The Rhodophyta are distributed worldwide (see, for example, the distribution of Plocamium,) but they grow best in waters between 10-15 ºC. In Monterey Bay, California, which is famous for the enormous brown algae, the total biomass (dry weight) of red algae outweighs the total biomass of brown algae (phaeophyceae: kelps etc.) put together (Goff, Lectures 1999).

In the warmer tropics grazing by fish and invertebrates (snails, etc.) is much more extreme, and algae are often restricted to cracks and crevices. Hard encrusting algae (calcified) are also very common in the tropics where grazing is severe.

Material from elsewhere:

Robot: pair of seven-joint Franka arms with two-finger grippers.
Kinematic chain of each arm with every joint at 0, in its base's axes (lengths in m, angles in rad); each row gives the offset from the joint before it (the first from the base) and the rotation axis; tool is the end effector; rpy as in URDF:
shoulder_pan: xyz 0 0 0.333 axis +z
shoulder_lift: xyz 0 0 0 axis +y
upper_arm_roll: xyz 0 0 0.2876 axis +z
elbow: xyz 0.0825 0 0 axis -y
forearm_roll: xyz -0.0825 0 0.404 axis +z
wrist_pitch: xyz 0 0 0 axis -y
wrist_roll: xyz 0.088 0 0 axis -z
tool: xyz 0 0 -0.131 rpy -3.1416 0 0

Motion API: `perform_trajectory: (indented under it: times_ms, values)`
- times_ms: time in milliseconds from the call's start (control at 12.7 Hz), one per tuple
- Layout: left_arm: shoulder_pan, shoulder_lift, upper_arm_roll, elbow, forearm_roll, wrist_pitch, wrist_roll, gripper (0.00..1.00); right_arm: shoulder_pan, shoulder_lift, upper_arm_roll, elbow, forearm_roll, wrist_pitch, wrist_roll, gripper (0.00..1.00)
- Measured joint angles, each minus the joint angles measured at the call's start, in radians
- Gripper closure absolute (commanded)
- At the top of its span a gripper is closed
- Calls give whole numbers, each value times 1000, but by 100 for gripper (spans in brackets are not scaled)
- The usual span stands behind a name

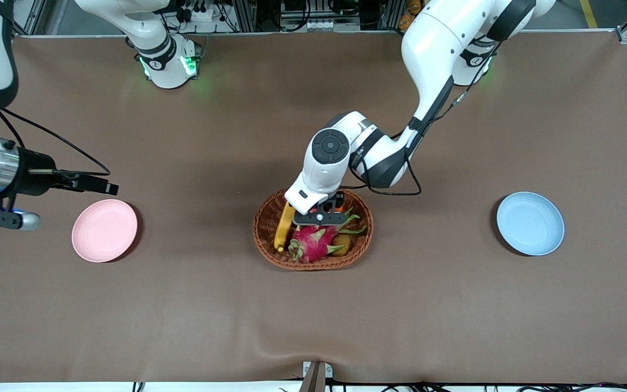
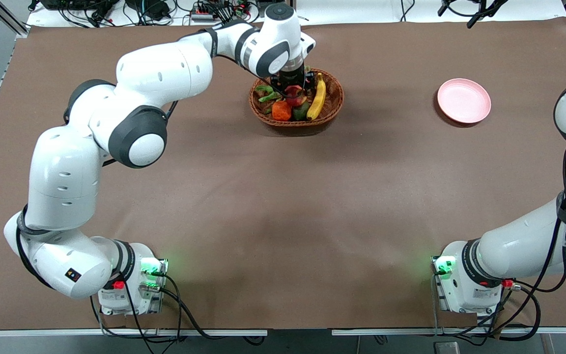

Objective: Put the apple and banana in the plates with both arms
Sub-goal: 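Lift the apple with the left gripper while the right gripper reaches the basket, then lower the apple onto the blue plate and open the left gripper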

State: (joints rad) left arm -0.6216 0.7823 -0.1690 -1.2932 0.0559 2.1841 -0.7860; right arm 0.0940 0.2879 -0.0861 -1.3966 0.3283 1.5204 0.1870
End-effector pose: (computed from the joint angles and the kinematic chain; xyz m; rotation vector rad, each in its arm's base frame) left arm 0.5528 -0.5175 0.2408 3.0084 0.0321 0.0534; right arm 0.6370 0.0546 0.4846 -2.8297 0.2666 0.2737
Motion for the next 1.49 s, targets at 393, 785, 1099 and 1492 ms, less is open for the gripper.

Certain species in the Rhodophyta are particularly well adapted to living in the cold. Antarctica has two erect and one encrusting algae as far as 78 ºS of the equator. The Rhodophyta are particularly well adapted to low light levels, and the Antarctic species are adept at energy storage. Both of these factors allow the Rhodophyta to survive Antarctica's long months of near darkness.
 
 

Divisional Characteristics of Rhodophyta

The following characteristics are common to all Rhodophyta (red algae)
 
Pigments:
Chl a
Chlorophyll a
Chlorophyll a: The main pigment responsible for photosynthesis, which allows the alga to incorporate the carbon from carbon-dioxide, CO2, into sugars and also harness other forms of energy.  Chlorophyll d: Only in a few advanced red algae. There is no evidence that chlorophyll d is involved in photosynthesis.
b carotene
b carotene
a and b carotenes: These give the alga an orange tinge, but do not usually play a direct role in photosynthesis.
cartoon of Phycobilisome
Phycobilisome.
(Goff, Marine Botany Web site 1999)

structure
Phycoerythrin.

structure
Phycocyanin

Phycobilisomes:
Form tiny bumps that stud the membranes involved in photosynthesis (thylakoid membranes). These phycobilisome bumps, which are composed of phycobiliproteins, act like little antennae that catch as much light as possible. They shuttle that light energy to the photosynthetic centers where sugars are created and energy is harvested. The three principle phycobiliproteins are:
Phycocyanin and Allophycocyanin Give some red algae a distinct blue/green appearance Phycoerythrin Phycoerythrin reflects red light and is therefore responsible for the color of most red algae. All the colors that are not reflected are absorbed, so phycoerythrin is good at absorbing blue/green light. Because that is the color of light that penetrates the deepest in the ocean, red algae can live at depths which receive as little as one thousand times less light than the surface does (0.1% surface irradiance). 



Starch Products:
structure
Glycogen: Floridean starch
Floridean starch: Most red algae store their sugars as glycogen, or Floridean starch, as it is often called. Glycogen is a long chain of glucose sugars with lots of side branches (a 1-4 linked glucans with 1-6 branches). This Floridean starch is very different from the starch that brown or green algae store. Greens have a grainy starch that reacts with iodine to create a black color (said to be IKI +). Brown algae have an oily starch that doesn't produce any color when put to the iodine test (IKI -). Reds, which lie somewhere between those two, produces a pinkish brown color in response to iodine-exposure (also considered IKI -). 



Cell Motility:
There is none. Firstly, there are very few single celled red algae. And secondly, the gametes (reproductive cells) of red algae cannot swim like human sperm can, because they lack flagella, or tails. Male reproductive cells, therefore, are not sperm, but instead are called "spermatia". They rely entirely on water movement to carry them to the female reproductive cell (which, in Rhodophyta, is called a carpogonium instead of an egg).



Cell Walls:
Agarose gel used in electrophoresis

Sheets of agar gel are used in genetic research.


ice cream sketch
Ice creams contain carrageenan as a thickener.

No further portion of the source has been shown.